- Work order: Retype all entries exactly as they stand, excluding pictures.

=== Begin Enclosure ===

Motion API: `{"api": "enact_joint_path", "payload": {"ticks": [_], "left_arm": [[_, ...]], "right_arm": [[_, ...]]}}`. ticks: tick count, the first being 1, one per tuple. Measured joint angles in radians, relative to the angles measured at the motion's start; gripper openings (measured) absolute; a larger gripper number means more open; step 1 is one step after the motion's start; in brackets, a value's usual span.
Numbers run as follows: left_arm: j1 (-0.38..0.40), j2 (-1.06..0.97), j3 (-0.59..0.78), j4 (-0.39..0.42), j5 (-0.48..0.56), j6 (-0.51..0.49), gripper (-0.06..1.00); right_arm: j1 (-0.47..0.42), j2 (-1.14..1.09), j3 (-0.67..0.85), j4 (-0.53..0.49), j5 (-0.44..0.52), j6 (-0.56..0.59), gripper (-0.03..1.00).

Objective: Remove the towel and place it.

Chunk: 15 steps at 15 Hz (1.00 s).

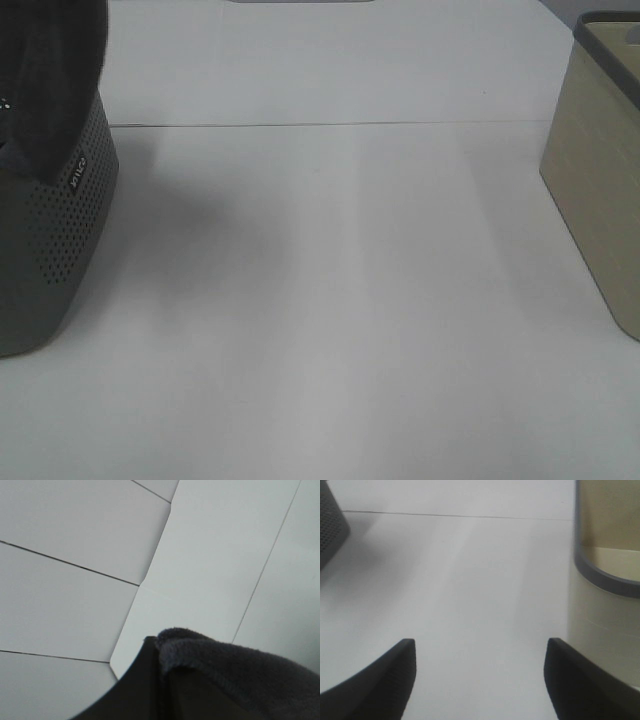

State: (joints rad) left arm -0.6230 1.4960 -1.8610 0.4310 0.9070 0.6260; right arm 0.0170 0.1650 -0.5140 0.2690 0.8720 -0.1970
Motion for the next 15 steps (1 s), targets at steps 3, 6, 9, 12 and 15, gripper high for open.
{"api": "enact_joint_path", "payload": {"ticks": [3,6,9,12,15], "left_arm": [[-0.129,0.119,-0.161,0.02,0.013,-0.189,0.0],[-0.211,0.255,-0.244,0.146,0.209,-0.219,0.0],[-0.211,0.314,-0.244,0.209,0.298,-0.219,0.0],[-0.211,0.312,-0.244,0.185,0.298,-0.219,0.0],[-0.211,0.312,-0.244,0.155,0.298,-0.219,0.0]], "right_arm": [[0.0,0.233,0.0,0.246,-0.073,-0.269,0.68],[0.0,0.485,0.0,0.5,-0.112,-0.56,0.68],[0.0,0.66,0.0,0.7,-0.169,-0.728,0.68],[0.0,0.796,-0.011,0.847,-0.19,-0.916,0.68],[0.0,0.925,-0.039,1.023,-0.128,-1.235,0.68]]}}
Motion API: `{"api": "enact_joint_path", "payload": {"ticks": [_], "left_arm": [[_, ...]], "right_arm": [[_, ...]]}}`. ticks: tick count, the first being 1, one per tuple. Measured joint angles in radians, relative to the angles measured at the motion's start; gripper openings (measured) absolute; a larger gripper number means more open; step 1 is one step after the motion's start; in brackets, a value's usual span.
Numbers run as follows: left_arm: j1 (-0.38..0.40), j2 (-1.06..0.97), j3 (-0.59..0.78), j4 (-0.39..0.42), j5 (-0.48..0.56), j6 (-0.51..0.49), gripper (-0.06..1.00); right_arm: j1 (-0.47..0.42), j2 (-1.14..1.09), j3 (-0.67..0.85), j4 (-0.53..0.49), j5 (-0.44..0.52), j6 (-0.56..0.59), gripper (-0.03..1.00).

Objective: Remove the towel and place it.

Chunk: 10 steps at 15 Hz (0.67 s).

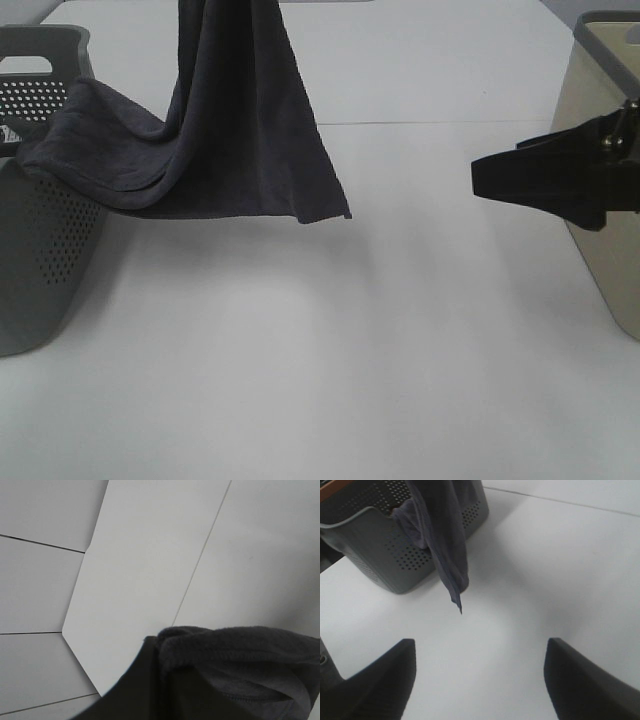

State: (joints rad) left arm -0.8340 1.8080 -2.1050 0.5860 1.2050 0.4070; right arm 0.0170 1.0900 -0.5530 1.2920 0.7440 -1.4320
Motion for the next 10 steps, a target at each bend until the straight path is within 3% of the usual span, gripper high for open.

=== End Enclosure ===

- Answer for this exercise:
Motion API: `{"api": "enact_joint_path", "payload": {"ticks": [_], "left_arm": [[_, ...]], "right_arm": [[_, ...]]}}`. ticks: tick count, the first being 1, one per tuple. Measured joint angles in radians, relative to the angles measured at the motion's start; gripper openings (measured) absolute; a larger gripper number means more open; step 1 is one step after the motion's start; in brackets, a value's usual span.
Numbers run as follows: left_arm: j1 (-0.38..0.40), j2 (-1.06..0.97), j3 (-0.59..0.78), j4 (-0.39..0.42), j5 (-0.48..0.56), j6 (-0.51..0.49), gripper (-0.06..1.00); right_arm: j1 (-0.47..0.42), j2 (-1.14..1.09), j3 (-0.67..0.85), j4 (-0.53..0.49), j5 (-0.44..0.52), j6 (-0.56..0.59), gripper (-0.03..1.00).

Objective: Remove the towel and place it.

Chunk: 15 steps at 15 Hz (1.00 s).


State: (joints rad) left arm -0.6230 1.4960 -1.8610 0.4310 0.9070 0.6260; right arm 0.0170 0.1650 -0.5140 0.2690 0.8720 -0.1970
Motion for the next 15 steps (1 s), targets at steps 3, 6, 9, 12 and 15, gripper high for open.
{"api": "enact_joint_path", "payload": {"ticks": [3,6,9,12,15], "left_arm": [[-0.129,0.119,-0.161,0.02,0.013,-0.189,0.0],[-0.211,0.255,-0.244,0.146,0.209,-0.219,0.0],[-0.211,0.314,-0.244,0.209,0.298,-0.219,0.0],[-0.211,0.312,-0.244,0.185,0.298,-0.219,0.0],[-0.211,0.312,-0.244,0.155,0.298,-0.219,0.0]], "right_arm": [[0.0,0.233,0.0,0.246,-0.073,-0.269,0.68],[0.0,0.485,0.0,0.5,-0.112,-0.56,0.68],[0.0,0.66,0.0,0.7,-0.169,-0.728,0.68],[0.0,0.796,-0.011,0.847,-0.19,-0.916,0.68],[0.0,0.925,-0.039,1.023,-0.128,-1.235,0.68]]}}
Motion API: `{"api": "enact_joint_path", "payload": {"ticks": [_], "left_arm": [[_, ...]], "right_arm": [[_, ...]]}}`. ticks: tick count, the first being 1, one per tuple. Measured joint angles in radians, relative to the angles measured at the motion's start; gripper openings (measured) absolute; a larger gripper number means more open; step 1 is one step after the motion's start; in brackets, a value's usual span.
Numbers run as follows: left_arm: j1 (-0.38..0.40), j2 (-1.06..0.97), j3 (-0.59..0.78), j4 (-0.39..0.42), j5 (-0.48..0.56), j6 (-0.51..0.49), gripper (-0.06..1.00); right_arm: j1 (-0.47..0.42), j2 (-1.14..1.09), j3 (-0.67..0.85), j4 (-0.53..0.49), j5 (-0.44..0.52), j6 (-0.56..0.59), gripper (-0.03..1.00).

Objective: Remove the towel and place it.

Chunk: 10 steps at 15 Hz (0.67 s).


State: (joints rad) left arm -0.8340 1.8080 -2.1050 0.5860 1.2050 0.4070; right arm 0.0170 1.0900 -0.5530 1.2920 0.7440 -1.4320
Motion for the next 10 steps, a target at each bend until the straight path is within 3% of the usual span, gripper high for open.

There is nothing else to this exercise.